Covid : Epidémiologie, traitements… Les pneumologues font le point au congrès de l’ERS

23/09/2020 Par Corinne Tutin
Pneumologie

Organisé du 6 au 9 septembre 2020, le congrès digital de la Société européenne des maladies respiratoires (European Respiratory Society, ERS) a bien sûr consacré une large place à l’infection Covid-19.   Avec plus de 940 000 décès et presque 30 millions de personnes contaminées le 18 septembre 2020, la pandémie Covid-19 reste au cœur des préoccupations sanitaires mondiales. Le Pr Tobias Welte (Medizinische Hochschule, Hanovre), ancien président de l’European Respiratory Society (ERS), a toutefois émis un signal optimiste en indiquant que dans beaucoup de régions du globe, le rythme des infections se ralentit et que « le taux de décès parmi les patients avec une infection confirmée se situe désormais en dessous de 5 % et même souvent de 3 % alors qu’il était de 10 à 15 % au début de la pandémie ».  L’âge des patients, globalement plus jeunes aujourd’hui, intervient mais n’explique pas tout ; les facteurs climatiques ne semblent pas en cause, car cette réduction a été observée dans l’hémisphère sud pendant l’hiver austral ; la diffusion sur le globe de mutations qui auraient pu diminuer la virulence du Sars-COv-2 est mal évaluée. Le Pr Welte a insisté sur le fait que « l’augmentation de mortalité vue au printemps en Italie, en Espagne, en France et en Grande-Bretagne est davantage en rapport avec les difficultés rencontrées par les systèmes de santé qu’avec la virulence du germe ». La moitié des décès étaient associés à des pathologies, infarctus du myocarde, accidents vasculaires cérébraux traités de façon inappropriée. En Allemagne, aucune surmortalité n’a été déplorée. Le fait que le pays dispose de moyens de réanimation importants n’y est pas étranger, « car une étude récente vient de mettre en évidence une corrélation étroite entre nombre de lits en soins intensifs et décès par infection Covid-19 », a expliqué le Pr Welte. Mais, l’infection arrivant plus tardivement, l’Allemagne a pu aussi mettre en place plus précocement des mesures de prévention. « Des différences sociales ont pu, par ailleurs, intervenir. En Allemagne, le nombre de foyers avec une seule personne est 6 fois plus important qu’en Italie et les habitants disposent de 2,5 fois plus d’espace », a fait remarquer le Pr Welte.

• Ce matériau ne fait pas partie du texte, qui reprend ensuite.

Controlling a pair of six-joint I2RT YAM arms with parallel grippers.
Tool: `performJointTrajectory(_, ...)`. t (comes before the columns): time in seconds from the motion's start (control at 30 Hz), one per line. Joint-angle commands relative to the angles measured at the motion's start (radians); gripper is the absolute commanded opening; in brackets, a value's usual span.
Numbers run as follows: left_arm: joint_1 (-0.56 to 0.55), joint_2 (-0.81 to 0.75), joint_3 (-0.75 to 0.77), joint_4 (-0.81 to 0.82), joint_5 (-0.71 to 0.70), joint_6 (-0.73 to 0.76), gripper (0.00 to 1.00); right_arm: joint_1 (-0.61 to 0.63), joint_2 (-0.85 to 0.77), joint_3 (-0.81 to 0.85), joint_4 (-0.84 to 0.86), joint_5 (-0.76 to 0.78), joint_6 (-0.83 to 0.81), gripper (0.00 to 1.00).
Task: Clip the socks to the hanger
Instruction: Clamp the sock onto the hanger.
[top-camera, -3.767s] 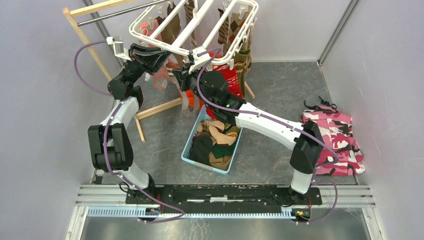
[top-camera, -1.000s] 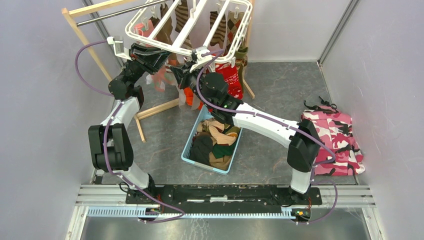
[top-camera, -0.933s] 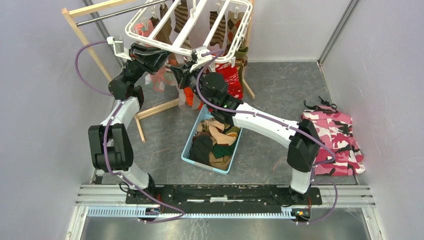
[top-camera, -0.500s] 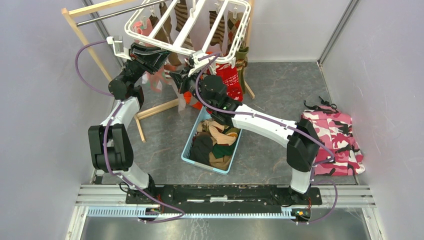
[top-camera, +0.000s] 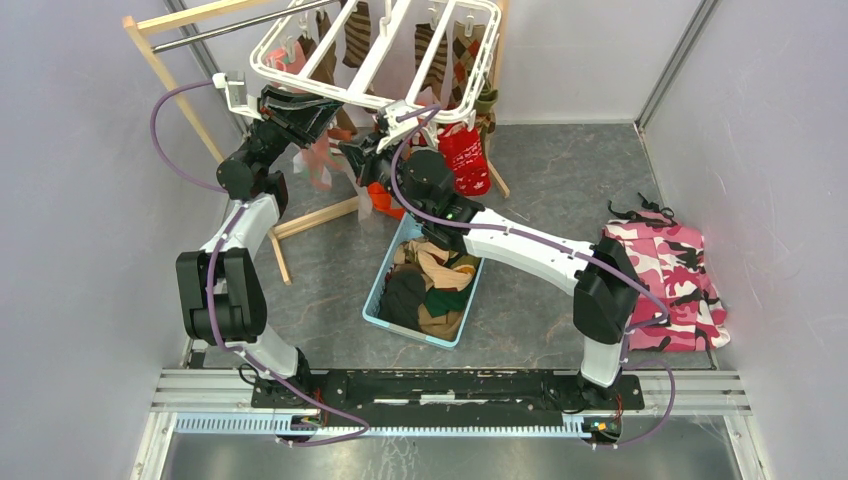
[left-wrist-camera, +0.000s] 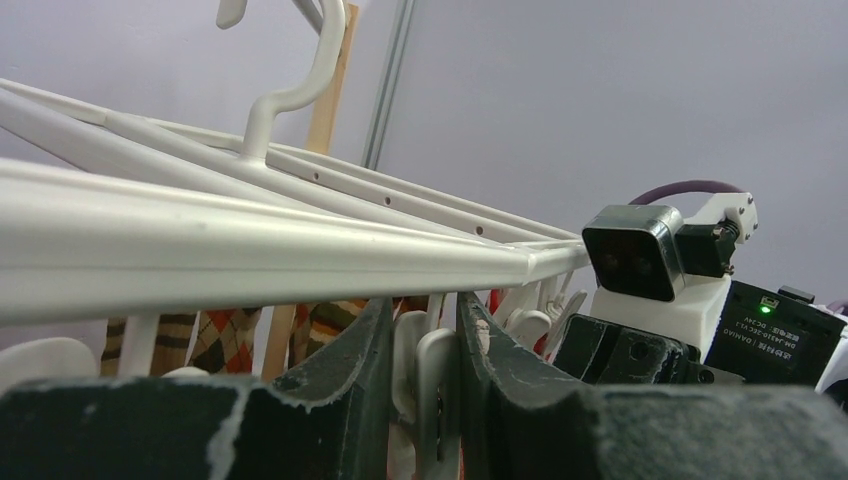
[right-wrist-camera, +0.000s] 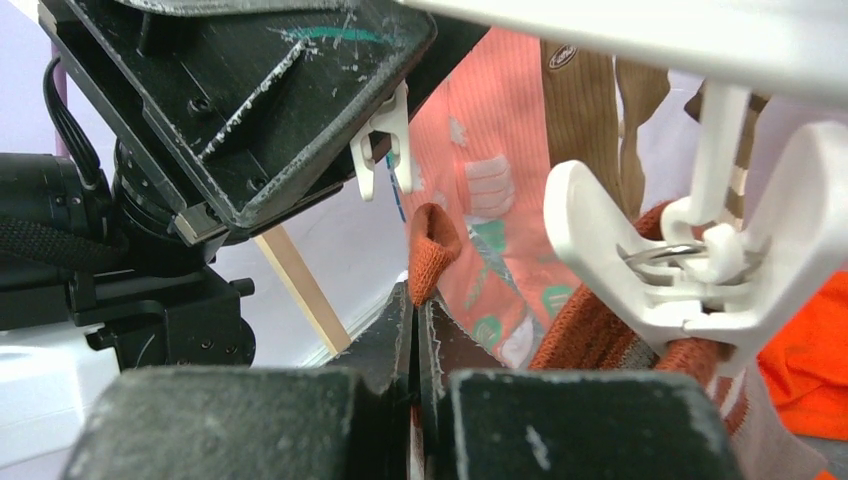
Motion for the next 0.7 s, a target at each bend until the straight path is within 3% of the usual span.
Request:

  Une meilleure prise en charge La prise en charge ventilatoire des patients s’est améliorée. « Lorsque, les patients ne répondent pas à une oxygénothérapie à faible dose au masque (indice de saturation en oxygène restant inférieur à 92 %), on utilise plus volontiers en secteur médical des techniques comme l’HFNC (High Flow Nasal Cannula) où de l’oxygène à haut débit est délivré au patient grâce à une canule nasale, la ventilation en pression positive continue (Continuous Positive Airway Pressure ou CPAP), ou la ventilation non invasive au masque », a souligné le Dr Paolo Navalesi  (Hôpital universitaire de Padoue). Ces techniques, qui ont été beaucoup utilisées au printemps 2020 en Italie faute...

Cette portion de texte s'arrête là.